### Provided records
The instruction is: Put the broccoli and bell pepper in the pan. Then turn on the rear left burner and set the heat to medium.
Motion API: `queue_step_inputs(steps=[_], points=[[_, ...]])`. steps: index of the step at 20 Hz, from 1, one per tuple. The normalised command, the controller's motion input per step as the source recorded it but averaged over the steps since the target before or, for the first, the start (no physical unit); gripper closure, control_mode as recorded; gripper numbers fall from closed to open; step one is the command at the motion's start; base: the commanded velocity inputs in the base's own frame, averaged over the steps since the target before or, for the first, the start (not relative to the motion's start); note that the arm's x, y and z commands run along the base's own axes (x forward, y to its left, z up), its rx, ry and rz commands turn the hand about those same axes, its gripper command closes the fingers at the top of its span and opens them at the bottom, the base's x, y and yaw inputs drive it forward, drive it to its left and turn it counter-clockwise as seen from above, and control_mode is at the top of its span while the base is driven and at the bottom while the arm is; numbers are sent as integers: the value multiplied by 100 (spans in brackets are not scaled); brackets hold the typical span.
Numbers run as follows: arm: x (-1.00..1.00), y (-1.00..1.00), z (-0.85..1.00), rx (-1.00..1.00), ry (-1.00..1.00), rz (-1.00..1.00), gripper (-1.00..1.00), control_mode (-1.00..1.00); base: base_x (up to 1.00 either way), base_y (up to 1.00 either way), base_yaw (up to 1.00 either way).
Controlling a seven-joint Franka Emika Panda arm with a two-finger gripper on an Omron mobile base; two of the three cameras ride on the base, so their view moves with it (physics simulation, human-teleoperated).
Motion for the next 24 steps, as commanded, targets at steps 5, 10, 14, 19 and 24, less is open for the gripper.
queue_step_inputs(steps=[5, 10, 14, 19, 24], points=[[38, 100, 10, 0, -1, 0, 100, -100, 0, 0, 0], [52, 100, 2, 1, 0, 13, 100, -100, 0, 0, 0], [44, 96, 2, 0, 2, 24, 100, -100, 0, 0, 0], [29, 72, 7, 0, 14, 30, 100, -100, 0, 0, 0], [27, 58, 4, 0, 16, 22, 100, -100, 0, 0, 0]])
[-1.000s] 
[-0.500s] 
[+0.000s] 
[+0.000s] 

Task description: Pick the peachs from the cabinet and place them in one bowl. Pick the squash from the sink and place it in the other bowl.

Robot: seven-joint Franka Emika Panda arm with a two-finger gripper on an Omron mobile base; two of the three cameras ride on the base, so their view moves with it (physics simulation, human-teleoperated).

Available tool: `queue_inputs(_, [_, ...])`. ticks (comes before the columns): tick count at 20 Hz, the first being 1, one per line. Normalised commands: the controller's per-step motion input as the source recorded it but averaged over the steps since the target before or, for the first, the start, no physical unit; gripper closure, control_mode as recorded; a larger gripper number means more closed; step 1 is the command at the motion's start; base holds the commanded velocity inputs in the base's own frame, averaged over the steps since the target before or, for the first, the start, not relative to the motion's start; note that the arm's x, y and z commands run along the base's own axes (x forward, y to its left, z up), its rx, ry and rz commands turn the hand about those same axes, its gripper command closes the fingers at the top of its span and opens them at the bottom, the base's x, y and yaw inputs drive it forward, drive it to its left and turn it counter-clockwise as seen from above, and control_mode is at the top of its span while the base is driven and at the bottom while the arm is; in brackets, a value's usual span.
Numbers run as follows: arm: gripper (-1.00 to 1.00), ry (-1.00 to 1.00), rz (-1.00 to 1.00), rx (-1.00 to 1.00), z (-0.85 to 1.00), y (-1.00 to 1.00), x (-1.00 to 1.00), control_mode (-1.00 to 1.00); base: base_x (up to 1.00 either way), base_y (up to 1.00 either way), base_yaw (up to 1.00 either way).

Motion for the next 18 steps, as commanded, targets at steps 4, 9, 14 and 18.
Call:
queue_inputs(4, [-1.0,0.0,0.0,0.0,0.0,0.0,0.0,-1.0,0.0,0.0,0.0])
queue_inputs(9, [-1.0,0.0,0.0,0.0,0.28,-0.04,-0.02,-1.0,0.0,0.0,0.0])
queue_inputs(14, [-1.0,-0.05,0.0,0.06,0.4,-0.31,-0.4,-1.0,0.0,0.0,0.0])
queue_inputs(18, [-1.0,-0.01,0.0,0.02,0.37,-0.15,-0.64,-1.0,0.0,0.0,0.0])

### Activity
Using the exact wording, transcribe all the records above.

### Answer section
The instruction is: Put the broccoli and bell pepper in the pan. Then turn on the rear left burner and set the heat to medium.
Motion API: `queue_step_inputs(steps=[_], points=[[_, ...]])`. steps: index of the step at 20 Hz, from 1, one per tuple. The normalised command, the controller's motion input per step as the source recorded it but averaged over the steps since the target before or, for the first, the start (no physical unit); gripper closure, control_mode as recorded; gripper numbers fall from closed to open; step one is the command at the motion's start; base: the commanded velocity inputs in the base's own frame, averaged over the steps since the target before or, for the first, the start (not relative to the motion's start); note that the arm's x, y and z commands run along the base's own axes (x forward, y to its left, z up), its rx, ry and rz commands turn the hand about those same axes, its gripper command closes the fingers at the top of its span and opens them at the bottom, the base's x, y and yaw inputs drive it forward, drive it to its left and turn it counter-clockwise as seen from above, and control_mode is at the top of its span while the base is driven and at the bottom while the arm is; numbers are sent as integers: the value multiplied by 100 (spans in brackets are not scaled); brackets hold the typical span.
Numbers run as follows: arm: x (-1.00..1.00), y (-1.00..1.00), z (-0.85..1.00), rx (-1.00..1.00), ry (-1.00..1.00), rz (-1.00..1.00), gripper (-1.00..1.00), control_mode (-1.00..1.00); base: base_x (up to 1.00 either way), base_y (up to 1.00 either way), base_yaw (up to 1.00 either way).
Controlling a seven-joint Franka Emika Panda arm with a two-finger gripper on an Omron mobile base; two of the three cameras ride on the base, so their view moves with it (physics simulation, human-teleoperated).
Motion for the next 24 steps, as commanded, targets at steps 5, 10, 14, 19 and 24, less is open for the gripper.
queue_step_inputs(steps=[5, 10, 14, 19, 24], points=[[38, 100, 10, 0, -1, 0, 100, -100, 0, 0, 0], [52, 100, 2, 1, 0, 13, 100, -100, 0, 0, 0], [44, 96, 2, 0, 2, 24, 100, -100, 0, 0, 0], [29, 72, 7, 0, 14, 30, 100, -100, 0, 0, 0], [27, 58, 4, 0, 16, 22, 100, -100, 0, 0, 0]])
[-1.000s] 
[-0.500s] 
[+0.000s] 
[+0.000s] 

Task description: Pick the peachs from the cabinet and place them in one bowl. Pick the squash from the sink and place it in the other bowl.

Robot: seven-joint Franka Emika Panda arm with a two-finger gripper on an Omron mobile base; two of the three cameras ride on the base, so their view moves with it (physics simulation, human-teleoperated).

Available tool: `queue_inputs(_, [_, ...])`. ticks (comes before the columns): tick count at 20 Hz, the first being 1, one per line. Normalised commands: the controller's per-step motion input as the source recorded it but averaged over the steps since the target before or, for the first, the start, no physical unit; gripper closure, control_mode as recorded; a larger gripper number means more closed; step 1 is the command at the motion's start; base holds the commanded velocity inputs in the base's own frame, averaged over the steps since the target before or, for the first, the start, not relative to the motion's start; note that the arm's x, y and z commands run along the base's own axes (x forward, y to its left, z up), its rx, ry and rz commands turn the hand about those same axes, its gripper command closes the fingers at the top of its span and opens them at the bottom, the base's x, y and yaw inputs drive it forward, drive it to its left and turn it counter-clockwise as seen from above, and control_mode is at the top of its span while the base is driven and at the bottom while the arm is; in brackets, a value's usual span.
Numbers run as follows: arm: gripper (-1.00 to 1.00), ry (-1.00 to 1.00), rz (-1.00 to 1.00), rx (-1.00 to 1.00), z (-0.85 to 1.00), y (-1.00 to 1.00), x (-1.00 to 1.00), control_mode (-1.00 to 1.00); base: base_x (up to 1.00 either way), base_y (up to 1.00 either way), base_yaw (up to 1.00 either way).

Motion for the next 18 steps, as commanded, targets at steps 4, 9, 14 and 18.
Call:
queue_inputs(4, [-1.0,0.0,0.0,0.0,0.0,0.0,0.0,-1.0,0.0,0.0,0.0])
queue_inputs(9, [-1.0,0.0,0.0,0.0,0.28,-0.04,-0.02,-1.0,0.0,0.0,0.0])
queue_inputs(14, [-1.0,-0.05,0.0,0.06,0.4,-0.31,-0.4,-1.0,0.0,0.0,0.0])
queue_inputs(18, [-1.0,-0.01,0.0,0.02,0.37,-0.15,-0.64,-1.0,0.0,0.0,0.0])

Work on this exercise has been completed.